* What to do: Only one span is wanted from the lines below: from the one with "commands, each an" up to and including the one with "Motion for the". Copy it exactly, without images.

* The data:
# # # # #
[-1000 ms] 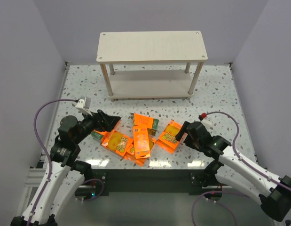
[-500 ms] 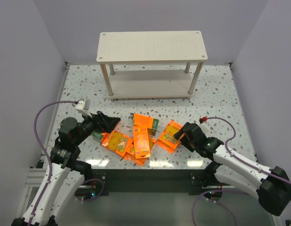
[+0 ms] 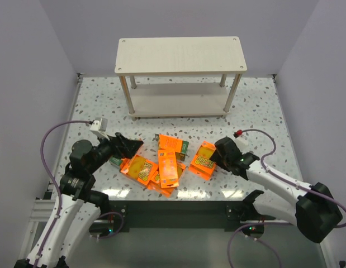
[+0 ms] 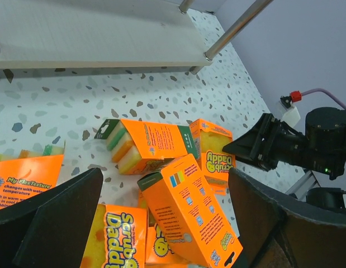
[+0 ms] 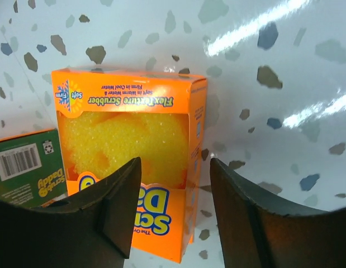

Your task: Place and organize the cleaning sponges onto the shelf

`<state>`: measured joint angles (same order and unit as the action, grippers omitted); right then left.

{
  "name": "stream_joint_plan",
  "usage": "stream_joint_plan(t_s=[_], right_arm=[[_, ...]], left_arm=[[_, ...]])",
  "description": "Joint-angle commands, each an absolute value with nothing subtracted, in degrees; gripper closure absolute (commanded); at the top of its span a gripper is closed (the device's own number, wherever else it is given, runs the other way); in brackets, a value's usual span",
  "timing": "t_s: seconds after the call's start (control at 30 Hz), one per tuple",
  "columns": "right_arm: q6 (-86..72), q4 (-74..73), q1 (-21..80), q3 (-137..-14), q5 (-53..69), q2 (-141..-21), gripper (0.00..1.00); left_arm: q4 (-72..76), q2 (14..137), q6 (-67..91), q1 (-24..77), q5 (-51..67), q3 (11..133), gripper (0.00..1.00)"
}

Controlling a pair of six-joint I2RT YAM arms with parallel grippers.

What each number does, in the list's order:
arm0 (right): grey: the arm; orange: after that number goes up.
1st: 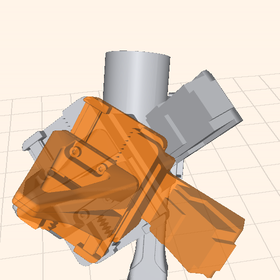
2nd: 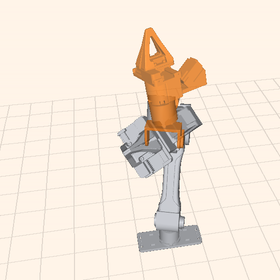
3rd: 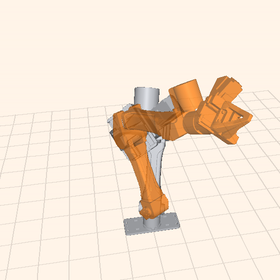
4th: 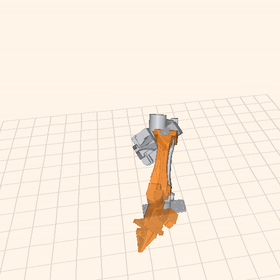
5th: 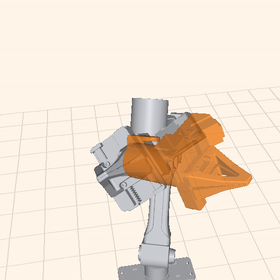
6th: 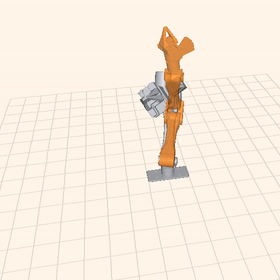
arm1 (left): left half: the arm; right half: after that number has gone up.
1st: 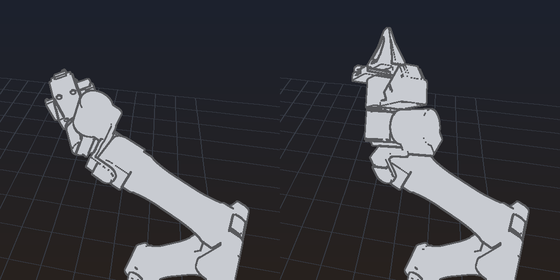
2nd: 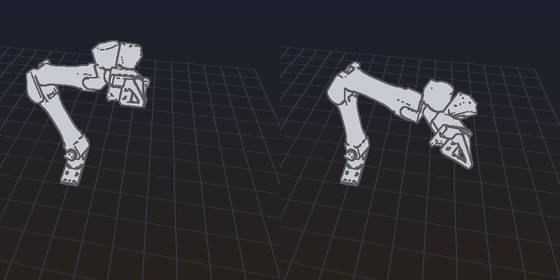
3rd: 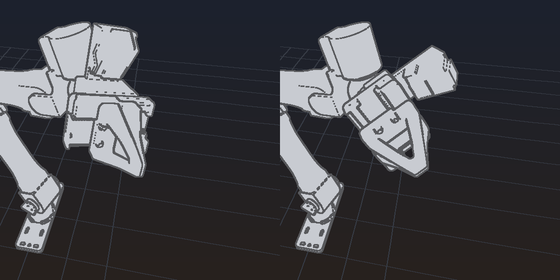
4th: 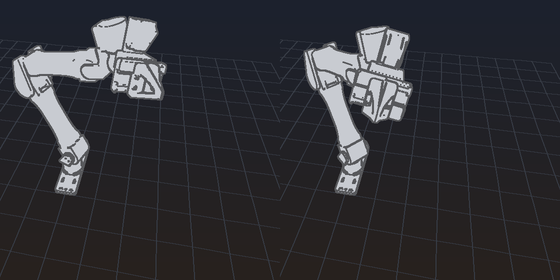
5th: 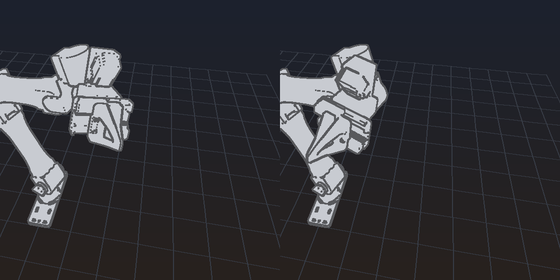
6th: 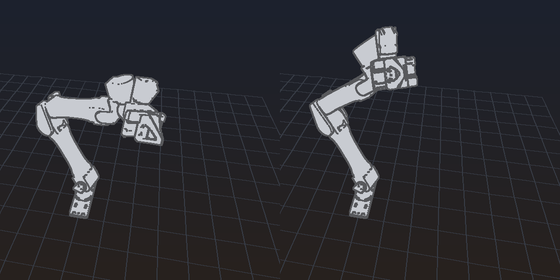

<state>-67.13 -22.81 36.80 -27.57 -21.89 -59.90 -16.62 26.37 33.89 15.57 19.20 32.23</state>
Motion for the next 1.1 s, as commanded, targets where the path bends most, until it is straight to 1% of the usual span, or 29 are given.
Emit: stream_joint_plan(t_s=[0.0, 0.1, 0.13, 0.2, 0.3, 0.37, 0.43, 0.47, 0.53, 0.6, 0.67, 0.77, 0.9, 1.07], right_arm=[[-49.82, -23.47, 34.29, -33.30, -25.31, -63.52, 0.44], [-40.73, -26.45, 33.23, -40.15, -26.19, -68.28, 0.44], [-35.82, -27.33, 33.05, -43.12, -26.54, -71.60, 0.44], [-29.75, -27.34, 32.78, -45.43, -26.63, -74.17, 0.43], [-26.99, -26.72, 31.91, -49.03, -25.84, -78.30, 0.41], [-29.08, -28.65, 31.82, -50.36, -28.21, -76.75, 0.39], [-30.84, -27.61, 31.82, -48.27, -27.25, -73.23, 0.34], [-31.55, -27.77, 31.82, -47.82, -26.72, -69.38, 0.33], [-33.21, -28.73, 31.82, -46.59, -25.58, -66.37, 0.32], [-34.18, -29.96, 31.82, -46.06, -23.47, -64.26, 0.32], [-38.13, -33.30, 31.82, -45.53, -22.33, -63.64, 0.34], [-44.89, -36.12, 31.82, -42.64, -23.20, -62.58, 0.35], [-54.46, -33.58, 31.82, -36.14, -23.65, -60.65, 0.34], [-59.85, -23.83, 31.82, -29.27, -21.27, -61.52, 0.32]], left_arm=[[-17.31, 25.58, 34.01, 15.82, 18.98, 32.70, 0.00], [-16.97, 25.66, 34.19, 15.82, 19.25, 32.43, 0.00], [-16.53, 25.66, 34.45, 15.82, 19.42, 32.26, 0.00], [-15.91, 25.93, 34.89, 15.82, 19.77, 32.25, 0.00], [-15.64, 26.10, 35.42, 15.82, 20.48, 32.17, 0.00], [-16.69, 26.02, 35.16, 15.82, 20.57, 33.04, 0.00], [-17.84, 25.66, 34.63, 15.82, 20.30, 34.10, 0.00], [-18.45, 25.23, 34.19, 15.82, 20.04, 34.36, 0.00], [-18.63, 24.70, 34.19, 15.91, 19.69, 34.10, 0.00], [-17.58, 24.61, 34.63, 15.82, 19.86, 33.49, 0.00], [-16.35, 25.31, 35.24, 15.82, 20.74, 32.61, 0.00], [-15.21, 26.45, 35.60, 15.82, 21.62, 32.26, 0.00], [-14.68, 26.89, 35.77, 15.82, 21.80, 32.26, 0.00], [-15.82, 26.11, 35.60, 15.82, 21.53, 31.99, 0.00]])
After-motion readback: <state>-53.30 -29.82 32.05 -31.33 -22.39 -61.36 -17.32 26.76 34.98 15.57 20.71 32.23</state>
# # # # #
* Your solution:
  "description": "Joint-angle commands, each an absolute value with nothing subtracted, in degrees; gripper closure absolute (commanded); at the top of its span a gripper is closed (the device's own number, wherever else it is given, runs the other way); in brackets, a value's usual span",
  "timing": "t_s: seconds after the call's start (control at 30 Hz), one per tuple",
  "columns": "right_arm: q6 (-86..72), q4 (-74..73), q1 (-21..80), q3 (-137..-14), q5 (-53..69), q2 (-141..-21), gripper (0.00..1.00); left_arm: q4 (-72..76), q2 (14..137), q6 (-67..91), q1 (-24..77), q5 (-51..67), q3 (11..133), gripper (0.00..1.00)"
}

Controlling a pair of six-joint I2RT YAM arms with parallel grippers.

What each number does, in the list's order:
arm0 (right): grey: the arm; orange: after that number goes up.
1st: 
2nd: 
3rd: 
4th: 
5th: 
6th: 
arm1 (left): left half: the arm; right half: after that number has gone up.
1st: 
2nd: 
3rd: 
4th: 
5th: 
6th: 

<state>-67.13 -22.81 36.80 -27.57 -21.89 -59.90 -16.62 26.37 33.89 15.57 19.20 32.23</state>
Motion for the next 1.1 s, as commanded, targets where the path bends most, until it is straight to 1% of the usual span, or 29 are given.

The work on this exercise is finished.